------ Records for this task
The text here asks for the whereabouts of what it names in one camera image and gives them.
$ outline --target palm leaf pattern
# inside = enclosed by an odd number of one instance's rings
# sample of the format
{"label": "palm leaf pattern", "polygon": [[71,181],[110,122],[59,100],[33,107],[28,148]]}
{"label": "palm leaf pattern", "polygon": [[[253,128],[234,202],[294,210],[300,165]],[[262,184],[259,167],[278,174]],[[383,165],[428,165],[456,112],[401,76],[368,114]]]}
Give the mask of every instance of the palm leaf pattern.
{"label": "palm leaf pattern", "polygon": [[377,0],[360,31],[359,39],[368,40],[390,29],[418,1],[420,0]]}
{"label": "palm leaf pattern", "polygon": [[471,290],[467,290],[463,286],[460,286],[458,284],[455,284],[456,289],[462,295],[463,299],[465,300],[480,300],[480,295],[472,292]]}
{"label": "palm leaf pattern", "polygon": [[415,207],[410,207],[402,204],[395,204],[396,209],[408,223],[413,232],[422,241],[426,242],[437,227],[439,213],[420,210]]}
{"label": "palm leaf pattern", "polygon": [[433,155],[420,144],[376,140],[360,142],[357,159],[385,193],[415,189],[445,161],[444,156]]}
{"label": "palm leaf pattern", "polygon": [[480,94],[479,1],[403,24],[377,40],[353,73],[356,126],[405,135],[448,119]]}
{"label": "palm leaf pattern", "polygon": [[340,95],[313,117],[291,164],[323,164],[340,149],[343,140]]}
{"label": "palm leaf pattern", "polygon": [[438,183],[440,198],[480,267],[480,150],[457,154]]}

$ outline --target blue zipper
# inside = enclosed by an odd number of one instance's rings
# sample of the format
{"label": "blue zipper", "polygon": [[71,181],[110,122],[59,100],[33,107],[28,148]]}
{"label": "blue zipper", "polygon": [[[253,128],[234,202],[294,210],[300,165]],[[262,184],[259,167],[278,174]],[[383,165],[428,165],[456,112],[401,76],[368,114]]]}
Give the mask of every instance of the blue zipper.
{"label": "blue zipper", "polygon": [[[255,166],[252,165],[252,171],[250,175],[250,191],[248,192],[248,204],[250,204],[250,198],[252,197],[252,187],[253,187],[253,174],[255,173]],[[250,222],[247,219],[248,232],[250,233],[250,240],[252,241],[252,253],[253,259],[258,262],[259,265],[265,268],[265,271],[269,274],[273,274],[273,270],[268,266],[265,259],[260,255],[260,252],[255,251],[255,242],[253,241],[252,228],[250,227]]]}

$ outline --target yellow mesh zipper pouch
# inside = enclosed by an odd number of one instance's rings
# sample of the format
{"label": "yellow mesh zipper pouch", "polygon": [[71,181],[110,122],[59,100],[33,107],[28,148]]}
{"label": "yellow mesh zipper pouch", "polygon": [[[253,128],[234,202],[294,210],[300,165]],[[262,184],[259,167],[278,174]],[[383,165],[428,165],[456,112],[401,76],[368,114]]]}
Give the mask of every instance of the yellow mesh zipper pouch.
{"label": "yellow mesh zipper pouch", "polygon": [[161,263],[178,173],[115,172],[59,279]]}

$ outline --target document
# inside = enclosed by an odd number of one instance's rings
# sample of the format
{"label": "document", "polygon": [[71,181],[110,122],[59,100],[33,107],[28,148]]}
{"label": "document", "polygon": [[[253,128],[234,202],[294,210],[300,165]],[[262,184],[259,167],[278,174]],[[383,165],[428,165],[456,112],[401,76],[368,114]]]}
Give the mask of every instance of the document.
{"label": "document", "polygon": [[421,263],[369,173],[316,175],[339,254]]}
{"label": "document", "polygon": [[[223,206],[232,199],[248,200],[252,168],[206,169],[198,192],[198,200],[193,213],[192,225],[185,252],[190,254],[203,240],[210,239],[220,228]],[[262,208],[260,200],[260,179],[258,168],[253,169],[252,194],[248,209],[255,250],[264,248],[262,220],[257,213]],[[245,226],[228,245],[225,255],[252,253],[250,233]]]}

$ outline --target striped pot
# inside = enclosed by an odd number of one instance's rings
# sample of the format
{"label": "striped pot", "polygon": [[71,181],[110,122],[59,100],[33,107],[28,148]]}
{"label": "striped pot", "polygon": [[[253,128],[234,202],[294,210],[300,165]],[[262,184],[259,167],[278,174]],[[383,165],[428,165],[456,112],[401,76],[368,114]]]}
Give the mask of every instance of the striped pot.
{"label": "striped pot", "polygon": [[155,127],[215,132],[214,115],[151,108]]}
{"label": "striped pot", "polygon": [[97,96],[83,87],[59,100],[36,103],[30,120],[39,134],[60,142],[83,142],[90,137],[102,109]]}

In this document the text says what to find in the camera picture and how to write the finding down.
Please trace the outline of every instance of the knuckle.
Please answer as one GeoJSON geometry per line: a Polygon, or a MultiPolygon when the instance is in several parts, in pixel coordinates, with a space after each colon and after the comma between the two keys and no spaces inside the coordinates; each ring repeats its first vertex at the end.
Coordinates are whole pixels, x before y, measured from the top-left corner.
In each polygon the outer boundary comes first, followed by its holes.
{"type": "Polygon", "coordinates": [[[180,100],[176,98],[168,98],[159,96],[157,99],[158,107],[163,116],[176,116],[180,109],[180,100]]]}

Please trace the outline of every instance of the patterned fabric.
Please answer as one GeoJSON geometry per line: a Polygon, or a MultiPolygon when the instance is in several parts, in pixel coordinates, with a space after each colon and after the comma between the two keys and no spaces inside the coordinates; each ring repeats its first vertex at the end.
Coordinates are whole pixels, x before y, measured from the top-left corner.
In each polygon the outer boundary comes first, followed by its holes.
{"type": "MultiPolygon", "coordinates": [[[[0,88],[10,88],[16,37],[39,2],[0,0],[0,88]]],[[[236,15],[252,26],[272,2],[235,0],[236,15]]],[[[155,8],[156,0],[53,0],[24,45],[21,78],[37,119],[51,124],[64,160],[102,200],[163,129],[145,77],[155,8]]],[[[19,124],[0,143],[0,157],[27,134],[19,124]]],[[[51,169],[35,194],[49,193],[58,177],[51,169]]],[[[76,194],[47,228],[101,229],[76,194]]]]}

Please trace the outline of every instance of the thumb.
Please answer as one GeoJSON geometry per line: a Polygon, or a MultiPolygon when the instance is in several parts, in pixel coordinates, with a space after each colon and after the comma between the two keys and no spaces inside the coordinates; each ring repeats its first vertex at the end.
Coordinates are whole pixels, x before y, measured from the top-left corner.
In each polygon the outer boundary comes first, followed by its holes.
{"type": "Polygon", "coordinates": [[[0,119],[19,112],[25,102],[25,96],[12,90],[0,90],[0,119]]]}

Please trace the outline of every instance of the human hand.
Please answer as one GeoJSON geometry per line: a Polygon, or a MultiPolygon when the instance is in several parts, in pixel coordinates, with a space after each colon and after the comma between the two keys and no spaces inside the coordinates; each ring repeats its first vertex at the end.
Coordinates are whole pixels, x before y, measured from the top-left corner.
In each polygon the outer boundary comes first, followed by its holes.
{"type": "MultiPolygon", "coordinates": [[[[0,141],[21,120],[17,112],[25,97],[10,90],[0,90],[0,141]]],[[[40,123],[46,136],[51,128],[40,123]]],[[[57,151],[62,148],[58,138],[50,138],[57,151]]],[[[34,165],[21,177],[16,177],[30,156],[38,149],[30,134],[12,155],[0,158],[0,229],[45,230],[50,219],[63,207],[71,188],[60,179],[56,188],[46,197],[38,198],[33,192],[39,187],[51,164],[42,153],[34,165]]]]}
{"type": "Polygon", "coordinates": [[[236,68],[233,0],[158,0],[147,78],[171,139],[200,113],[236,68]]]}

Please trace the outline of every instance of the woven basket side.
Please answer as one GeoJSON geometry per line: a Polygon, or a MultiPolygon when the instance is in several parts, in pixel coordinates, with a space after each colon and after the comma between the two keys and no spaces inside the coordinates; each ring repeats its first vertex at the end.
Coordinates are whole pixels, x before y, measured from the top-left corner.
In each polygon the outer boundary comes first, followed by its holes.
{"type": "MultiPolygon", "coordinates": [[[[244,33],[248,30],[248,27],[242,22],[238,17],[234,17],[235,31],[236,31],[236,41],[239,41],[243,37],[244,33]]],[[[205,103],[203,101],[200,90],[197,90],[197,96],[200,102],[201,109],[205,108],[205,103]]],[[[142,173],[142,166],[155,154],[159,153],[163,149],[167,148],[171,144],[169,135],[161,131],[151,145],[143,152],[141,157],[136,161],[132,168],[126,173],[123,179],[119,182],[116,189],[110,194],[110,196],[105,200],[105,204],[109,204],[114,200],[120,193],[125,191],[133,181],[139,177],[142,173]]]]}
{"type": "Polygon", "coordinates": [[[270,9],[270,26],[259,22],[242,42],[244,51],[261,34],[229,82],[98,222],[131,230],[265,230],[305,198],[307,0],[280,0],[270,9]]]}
------------
------ Records for this task
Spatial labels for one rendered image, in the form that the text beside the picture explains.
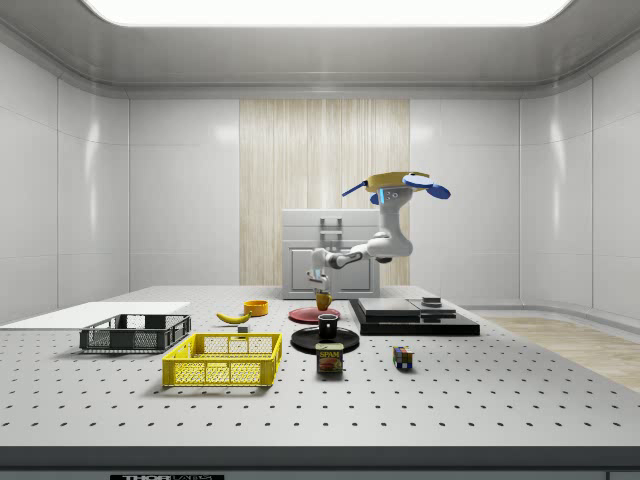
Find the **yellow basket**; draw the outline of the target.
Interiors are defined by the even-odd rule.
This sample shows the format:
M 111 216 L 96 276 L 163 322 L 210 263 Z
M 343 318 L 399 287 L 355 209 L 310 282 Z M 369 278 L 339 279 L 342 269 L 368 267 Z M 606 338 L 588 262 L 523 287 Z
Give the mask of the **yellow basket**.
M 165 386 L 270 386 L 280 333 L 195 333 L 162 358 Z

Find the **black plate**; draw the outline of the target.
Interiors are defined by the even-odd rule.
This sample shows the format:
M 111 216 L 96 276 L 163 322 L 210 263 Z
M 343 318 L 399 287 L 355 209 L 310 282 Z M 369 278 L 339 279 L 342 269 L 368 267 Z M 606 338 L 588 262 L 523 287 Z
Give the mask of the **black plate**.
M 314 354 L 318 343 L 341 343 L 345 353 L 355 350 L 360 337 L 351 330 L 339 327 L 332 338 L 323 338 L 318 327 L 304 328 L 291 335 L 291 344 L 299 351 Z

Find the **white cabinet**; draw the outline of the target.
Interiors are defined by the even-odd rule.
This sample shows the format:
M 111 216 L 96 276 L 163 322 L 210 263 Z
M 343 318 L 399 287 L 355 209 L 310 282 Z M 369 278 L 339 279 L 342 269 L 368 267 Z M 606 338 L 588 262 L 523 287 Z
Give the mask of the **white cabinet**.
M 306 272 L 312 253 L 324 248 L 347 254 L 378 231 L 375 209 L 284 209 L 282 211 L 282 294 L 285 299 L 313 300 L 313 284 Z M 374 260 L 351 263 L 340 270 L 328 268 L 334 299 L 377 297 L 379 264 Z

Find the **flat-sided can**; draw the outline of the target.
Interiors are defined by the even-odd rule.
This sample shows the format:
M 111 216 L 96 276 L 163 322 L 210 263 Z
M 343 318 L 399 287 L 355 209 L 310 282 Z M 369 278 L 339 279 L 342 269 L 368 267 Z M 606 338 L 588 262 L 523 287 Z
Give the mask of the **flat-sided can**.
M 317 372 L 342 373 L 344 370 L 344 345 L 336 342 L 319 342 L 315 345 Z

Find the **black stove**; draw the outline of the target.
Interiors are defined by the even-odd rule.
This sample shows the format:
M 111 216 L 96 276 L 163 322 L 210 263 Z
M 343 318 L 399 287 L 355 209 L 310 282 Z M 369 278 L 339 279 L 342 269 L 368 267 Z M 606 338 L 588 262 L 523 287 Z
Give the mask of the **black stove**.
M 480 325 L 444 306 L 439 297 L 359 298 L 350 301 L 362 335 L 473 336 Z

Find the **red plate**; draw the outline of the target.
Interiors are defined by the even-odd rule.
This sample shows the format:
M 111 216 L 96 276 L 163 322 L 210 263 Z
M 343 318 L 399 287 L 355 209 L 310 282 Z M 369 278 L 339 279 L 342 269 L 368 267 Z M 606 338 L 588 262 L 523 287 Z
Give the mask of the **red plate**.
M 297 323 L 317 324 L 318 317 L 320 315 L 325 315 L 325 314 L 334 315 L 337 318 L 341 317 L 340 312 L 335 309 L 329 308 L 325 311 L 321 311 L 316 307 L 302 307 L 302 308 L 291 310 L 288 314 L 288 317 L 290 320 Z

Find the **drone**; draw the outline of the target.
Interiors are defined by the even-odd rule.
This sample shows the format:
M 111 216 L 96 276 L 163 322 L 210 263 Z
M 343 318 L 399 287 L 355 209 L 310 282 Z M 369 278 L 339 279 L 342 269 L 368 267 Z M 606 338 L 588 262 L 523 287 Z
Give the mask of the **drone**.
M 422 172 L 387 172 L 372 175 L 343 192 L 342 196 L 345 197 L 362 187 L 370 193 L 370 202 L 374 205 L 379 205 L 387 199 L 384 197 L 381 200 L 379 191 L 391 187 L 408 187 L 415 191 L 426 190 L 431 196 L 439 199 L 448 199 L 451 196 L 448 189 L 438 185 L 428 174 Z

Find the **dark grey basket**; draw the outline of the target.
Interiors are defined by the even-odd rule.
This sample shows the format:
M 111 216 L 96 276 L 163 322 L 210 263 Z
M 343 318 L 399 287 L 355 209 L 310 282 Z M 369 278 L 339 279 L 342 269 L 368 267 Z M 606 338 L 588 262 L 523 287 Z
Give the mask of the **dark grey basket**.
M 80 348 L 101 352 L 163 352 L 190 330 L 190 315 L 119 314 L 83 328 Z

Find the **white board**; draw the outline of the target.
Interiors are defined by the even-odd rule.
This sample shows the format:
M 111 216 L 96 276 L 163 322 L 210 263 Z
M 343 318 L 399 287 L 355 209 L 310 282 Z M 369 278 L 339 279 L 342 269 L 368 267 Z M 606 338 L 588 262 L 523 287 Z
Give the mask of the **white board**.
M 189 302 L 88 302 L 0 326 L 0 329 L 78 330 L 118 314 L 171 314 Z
------------
◆ **Task instructions**
For every line of the material that holds the word "image", make a copy.

◆ **Task output**
The text here asks for the whereabouts of what it names in one camera image and gives them.
Spatial labels for one rendered image, in the form that the text beside the picture explains.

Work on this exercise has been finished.